The data:
━━━━━━━━━━

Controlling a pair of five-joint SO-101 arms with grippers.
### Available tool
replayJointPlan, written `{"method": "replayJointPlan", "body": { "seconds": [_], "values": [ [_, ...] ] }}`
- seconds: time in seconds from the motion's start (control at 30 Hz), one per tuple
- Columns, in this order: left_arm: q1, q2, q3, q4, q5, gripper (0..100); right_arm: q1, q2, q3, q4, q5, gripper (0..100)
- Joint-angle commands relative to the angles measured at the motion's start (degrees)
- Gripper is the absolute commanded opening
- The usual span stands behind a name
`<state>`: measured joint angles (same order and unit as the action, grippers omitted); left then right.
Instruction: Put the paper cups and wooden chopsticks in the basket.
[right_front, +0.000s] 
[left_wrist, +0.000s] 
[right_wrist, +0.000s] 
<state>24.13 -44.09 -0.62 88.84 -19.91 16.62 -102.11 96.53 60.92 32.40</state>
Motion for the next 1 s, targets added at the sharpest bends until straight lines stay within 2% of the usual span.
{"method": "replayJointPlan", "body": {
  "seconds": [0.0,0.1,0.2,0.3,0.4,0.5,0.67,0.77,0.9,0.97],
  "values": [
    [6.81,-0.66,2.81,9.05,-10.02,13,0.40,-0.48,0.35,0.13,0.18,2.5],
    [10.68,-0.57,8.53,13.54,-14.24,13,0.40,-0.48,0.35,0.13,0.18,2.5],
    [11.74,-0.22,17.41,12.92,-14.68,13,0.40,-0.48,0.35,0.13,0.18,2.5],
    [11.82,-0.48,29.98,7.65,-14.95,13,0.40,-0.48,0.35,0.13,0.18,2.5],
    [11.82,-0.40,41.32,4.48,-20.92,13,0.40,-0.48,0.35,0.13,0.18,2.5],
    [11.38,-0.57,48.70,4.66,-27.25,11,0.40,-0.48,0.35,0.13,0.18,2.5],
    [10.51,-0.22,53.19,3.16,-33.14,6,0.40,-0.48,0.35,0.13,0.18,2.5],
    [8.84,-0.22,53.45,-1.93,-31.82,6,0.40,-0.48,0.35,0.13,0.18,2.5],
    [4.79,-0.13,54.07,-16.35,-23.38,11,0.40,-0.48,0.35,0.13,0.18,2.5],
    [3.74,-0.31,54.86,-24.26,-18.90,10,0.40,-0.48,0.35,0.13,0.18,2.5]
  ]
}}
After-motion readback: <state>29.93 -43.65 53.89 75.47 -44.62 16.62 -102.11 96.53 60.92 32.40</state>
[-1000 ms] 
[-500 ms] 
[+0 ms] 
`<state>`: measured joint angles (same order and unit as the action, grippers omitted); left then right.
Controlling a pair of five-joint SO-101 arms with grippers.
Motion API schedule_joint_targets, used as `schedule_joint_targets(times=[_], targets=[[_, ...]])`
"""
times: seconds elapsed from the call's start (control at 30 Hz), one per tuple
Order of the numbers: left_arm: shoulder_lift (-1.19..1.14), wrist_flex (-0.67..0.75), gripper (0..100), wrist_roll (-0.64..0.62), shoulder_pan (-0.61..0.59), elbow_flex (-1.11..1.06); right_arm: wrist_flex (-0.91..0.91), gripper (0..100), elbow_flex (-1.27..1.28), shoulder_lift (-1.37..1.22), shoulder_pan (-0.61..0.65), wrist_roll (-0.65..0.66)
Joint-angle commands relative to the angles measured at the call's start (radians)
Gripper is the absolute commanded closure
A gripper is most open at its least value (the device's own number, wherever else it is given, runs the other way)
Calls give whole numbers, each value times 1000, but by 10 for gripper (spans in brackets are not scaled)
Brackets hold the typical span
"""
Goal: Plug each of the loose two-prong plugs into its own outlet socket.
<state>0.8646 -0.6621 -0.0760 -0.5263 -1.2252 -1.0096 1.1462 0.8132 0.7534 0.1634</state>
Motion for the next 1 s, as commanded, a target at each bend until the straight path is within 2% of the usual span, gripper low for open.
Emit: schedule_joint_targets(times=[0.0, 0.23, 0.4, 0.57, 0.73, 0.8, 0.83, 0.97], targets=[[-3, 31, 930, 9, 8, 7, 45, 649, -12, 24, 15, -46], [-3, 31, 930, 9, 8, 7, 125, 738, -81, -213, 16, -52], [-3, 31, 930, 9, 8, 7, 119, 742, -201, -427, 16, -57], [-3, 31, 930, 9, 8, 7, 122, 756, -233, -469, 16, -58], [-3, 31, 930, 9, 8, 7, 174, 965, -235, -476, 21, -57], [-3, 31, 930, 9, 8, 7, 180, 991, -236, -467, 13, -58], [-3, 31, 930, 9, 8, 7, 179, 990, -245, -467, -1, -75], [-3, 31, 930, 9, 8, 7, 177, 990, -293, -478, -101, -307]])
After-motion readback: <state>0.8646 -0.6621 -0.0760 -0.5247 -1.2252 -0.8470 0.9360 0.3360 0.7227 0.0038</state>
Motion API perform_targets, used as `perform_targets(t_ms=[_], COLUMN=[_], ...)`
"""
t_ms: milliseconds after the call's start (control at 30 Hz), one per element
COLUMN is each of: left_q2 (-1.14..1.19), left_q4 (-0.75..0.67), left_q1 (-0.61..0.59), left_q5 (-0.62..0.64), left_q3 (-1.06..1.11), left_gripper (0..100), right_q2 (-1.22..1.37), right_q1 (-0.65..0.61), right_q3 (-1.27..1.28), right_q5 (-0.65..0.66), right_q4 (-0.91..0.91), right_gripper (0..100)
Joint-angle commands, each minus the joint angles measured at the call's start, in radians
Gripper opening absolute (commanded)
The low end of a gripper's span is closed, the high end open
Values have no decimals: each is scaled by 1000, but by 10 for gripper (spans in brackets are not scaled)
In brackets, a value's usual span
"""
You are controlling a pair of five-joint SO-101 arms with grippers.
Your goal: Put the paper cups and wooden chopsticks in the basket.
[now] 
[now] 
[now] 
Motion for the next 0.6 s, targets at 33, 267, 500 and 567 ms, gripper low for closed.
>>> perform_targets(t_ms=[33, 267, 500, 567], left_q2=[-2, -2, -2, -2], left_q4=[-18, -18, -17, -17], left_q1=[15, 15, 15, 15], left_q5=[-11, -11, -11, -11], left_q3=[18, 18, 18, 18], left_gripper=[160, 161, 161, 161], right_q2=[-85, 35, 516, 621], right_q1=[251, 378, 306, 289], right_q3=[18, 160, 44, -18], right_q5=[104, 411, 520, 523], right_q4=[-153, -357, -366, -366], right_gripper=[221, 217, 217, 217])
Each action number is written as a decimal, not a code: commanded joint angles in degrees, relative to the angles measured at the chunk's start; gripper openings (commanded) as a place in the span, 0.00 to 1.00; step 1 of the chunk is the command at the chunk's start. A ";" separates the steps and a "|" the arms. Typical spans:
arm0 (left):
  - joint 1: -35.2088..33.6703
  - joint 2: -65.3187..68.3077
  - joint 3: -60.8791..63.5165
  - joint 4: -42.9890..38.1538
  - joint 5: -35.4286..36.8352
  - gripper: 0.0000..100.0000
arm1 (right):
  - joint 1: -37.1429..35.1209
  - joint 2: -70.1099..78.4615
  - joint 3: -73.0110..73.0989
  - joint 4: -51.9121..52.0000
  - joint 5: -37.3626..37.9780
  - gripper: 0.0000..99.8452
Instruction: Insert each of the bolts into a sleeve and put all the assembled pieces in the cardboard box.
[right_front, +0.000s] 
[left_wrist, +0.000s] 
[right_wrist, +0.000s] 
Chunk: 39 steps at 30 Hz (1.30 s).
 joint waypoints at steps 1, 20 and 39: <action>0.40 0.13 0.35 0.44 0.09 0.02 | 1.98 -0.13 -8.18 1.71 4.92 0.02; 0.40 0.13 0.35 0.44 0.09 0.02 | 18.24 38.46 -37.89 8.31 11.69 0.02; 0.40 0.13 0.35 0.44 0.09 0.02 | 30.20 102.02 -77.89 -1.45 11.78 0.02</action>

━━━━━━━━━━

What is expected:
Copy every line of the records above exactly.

Solution:
Controlling a pair of five-joint SO-101 arms with grippers.
### Available tool
replayJointPlan, written `{"method": "replayJointPlan", "body": { "seconds": [_], "values": [ [_, ...] ] }}`
- seconds: time in seconds from the motion's start (control at 30 Hz), one per tuple
- Columns, in this order: left_arm: q1, q2, q3, q4, q5, gripper (0..100); right_arm: q1, q2, q3, q4, q5, gripper (0..100)
- Joint-angle commands relative to the angles measured at the motion's start (degrees)
- Gripper is the absolute commanded opening
- The usual span stands behind a name
`<state>`: measured joint angles (same order and unit as the action, grippers omitted); left then right.
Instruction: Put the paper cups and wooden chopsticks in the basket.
[right_front, +0.000s] 
[left_wrist, +0.000s] 
[right_wrist, +0.000s] 
<state>24.13 -44.09 -0.62 88.84 -19.91 16.62 -102.11 96.53 60.92 32.40</state>
Motion for the next 1 s, targets added at the sharpest bends until straight lines stay within 2% of the usual span.
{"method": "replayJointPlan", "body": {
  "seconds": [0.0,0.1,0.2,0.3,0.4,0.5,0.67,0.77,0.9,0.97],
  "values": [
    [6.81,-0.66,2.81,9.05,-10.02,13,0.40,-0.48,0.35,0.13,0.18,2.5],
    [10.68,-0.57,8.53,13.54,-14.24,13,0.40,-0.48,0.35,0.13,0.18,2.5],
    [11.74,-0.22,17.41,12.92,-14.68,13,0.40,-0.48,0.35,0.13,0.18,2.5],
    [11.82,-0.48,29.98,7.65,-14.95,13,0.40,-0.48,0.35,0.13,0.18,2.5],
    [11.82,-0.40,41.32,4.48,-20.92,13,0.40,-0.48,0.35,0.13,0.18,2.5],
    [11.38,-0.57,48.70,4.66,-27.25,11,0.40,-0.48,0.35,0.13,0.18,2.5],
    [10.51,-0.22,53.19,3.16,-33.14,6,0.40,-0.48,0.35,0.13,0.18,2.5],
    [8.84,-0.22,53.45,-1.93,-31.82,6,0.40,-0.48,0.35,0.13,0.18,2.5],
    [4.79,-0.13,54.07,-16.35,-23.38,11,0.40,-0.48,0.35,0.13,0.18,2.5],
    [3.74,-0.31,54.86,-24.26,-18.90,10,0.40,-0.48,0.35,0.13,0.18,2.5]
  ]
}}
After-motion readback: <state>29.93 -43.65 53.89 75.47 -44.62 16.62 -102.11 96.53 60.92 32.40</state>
[-1000 ms] 
[-500 ms] 
[+0 ms] 
`<state>`: measured joint angles (same order and unit as the action, grippers omitted); left then right.
Controlling a pair of five-joint SO-101 arms with grippers.
Motion API schedule_joint_targets, used as `schedule_joint_targets(times=[_], targets=[[_, ...]])`
"""
times: seconds elapsed from the call's start (control at 30 Hz), one per tuple
Order of the numbers: left_arm: shoulder_lift (-1.19..1.14), wrist_flex (-0.67..0.75), gripper (0..100), wrist_roll (-0.64..0.62), shoulder_pan (-0.61..0.59), elbow_flex (-1.11..1.06); right_arm: wrist_flex (-0.91..0.91), gripper (0..100), elbow_flex (-1.27..1.28), shoulder_lift (-1.37..1.22), shoulder_pan (-0.61..0.65), wrist_roll (-0.65..0.66)
Joint-angle commands relative to the angles measured at the call's start (radians)
Gripper is the absolute commanded closure
A gripper is most open at its least value (the device's own number, wherever else it is given, runs the other way)
Calls give whole numbers, each value times 1000, but by 10 for gripper (spans in brackets are not scaled)
Brackets hold the typical span
"""
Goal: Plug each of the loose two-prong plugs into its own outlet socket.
<state>0.8646 -0.6621 -0.0760 -0.5263 -1.2252 -1.0096 1.1462 0.8132 0.7534 0.1634</state>
Motion for the next 1 s, as commanded, a target at each bend until the straight path is within 2% of the usual span, gripper low for open.
Emit: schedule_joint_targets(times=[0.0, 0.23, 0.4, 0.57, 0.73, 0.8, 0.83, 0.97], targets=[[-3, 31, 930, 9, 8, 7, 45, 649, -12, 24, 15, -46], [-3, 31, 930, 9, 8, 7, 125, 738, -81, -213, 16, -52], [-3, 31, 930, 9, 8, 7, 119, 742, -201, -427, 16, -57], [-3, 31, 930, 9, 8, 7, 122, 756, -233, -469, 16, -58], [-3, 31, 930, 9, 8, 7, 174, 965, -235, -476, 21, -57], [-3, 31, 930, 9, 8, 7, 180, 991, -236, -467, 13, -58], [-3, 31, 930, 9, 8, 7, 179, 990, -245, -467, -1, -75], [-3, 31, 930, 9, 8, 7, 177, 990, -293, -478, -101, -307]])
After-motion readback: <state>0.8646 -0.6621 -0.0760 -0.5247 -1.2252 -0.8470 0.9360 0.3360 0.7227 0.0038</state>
Motion API perform_targets, used as `perform_targets(t_ms=[_], COLUMN=[_], ...)`
"""
t_ms: milliseconds after the call's start (control at 30 Hz), one per element
COLUMN is each of: left_q2 (-1.14..1.19), left_q4 (-0.75..0.67), left_q1 (-0.61..0.59), left_q5 (-0.62..0.64), left_q3 (-1.06..1.11), left_gripper (0..100), right_q2 (-1.22..1.37), right_q1 (-0.65..0.61), right_q3 (-1.27..1.28), right_q5 (-0.65..0.66), right_q4 (-0.91..0.91), right_gripper (0..100)
Joint-angle commands, each minus the joint angles measured at the call's start, in radians
Gripper opening absolute (commanded)
The low end of a gripper's span is closed, the high end open
Values have no decimals: each is scaled by 1000, but by 10 for gripper (spans in brackets are not scaled)
In brackets, a value's usual span
"""
You are controlling a pair of five-joint SO-101 arms with grippers.
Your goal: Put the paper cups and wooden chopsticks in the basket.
[now] 
[now] 
[now] 
Motion for the next 0.6 s, targets at 33, 267, 500 and 567 ms, gripper low for closed.
>>> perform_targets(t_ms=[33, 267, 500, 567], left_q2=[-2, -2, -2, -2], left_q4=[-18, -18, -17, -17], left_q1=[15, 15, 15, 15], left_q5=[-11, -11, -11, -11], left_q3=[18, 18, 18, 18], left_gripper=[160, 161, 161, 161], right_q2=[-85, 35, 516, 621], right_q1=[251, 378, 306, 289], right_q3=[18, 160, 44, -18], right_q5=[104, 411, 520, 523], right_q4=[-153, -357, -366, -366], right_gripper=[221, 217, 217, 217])
Each action number is written as a decimal, not a code: commanded joint angles in degrees, relative to the angles measured at the chunk's start; gripper openings (commanded) as a place in the span, 0.00 to 1.00; step 1 of the chunk is the command at the chunk's start. A ";" separates the steps and a "|" the arms. Typical spans:
arm0 (left):
  - joint 1: -35.2088..33.6703
  - joint 2: -65.3187..68.3077
  - joint 3: -60.8791..63.5165
  - joint 4: -42.9890..38.1538
  - joint 5: -35.4286..36.8352
  - gripper: 0.0000..100.0000
arm1 (right):
  - joint 1: -37.1429..35.1209
  - joint 2: -70.1099..78.4615
  - joint 3: -73.0110..73.0989
  - joint 4: -51.9121..52.0000
  - joint 5: -37.3626..37.9780
  - gripper: 0.0000..99.8452
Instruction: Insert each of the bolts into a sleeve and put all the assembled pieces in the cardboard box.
[right_front, +0.000s] 
[left_wrist, +0.000s] 
[right_wrist, +0.000s] 
Chunk: 39 steps at 30 Hz (1.30 s).
 joint waypoints at steps 1, 20 and 39: <action>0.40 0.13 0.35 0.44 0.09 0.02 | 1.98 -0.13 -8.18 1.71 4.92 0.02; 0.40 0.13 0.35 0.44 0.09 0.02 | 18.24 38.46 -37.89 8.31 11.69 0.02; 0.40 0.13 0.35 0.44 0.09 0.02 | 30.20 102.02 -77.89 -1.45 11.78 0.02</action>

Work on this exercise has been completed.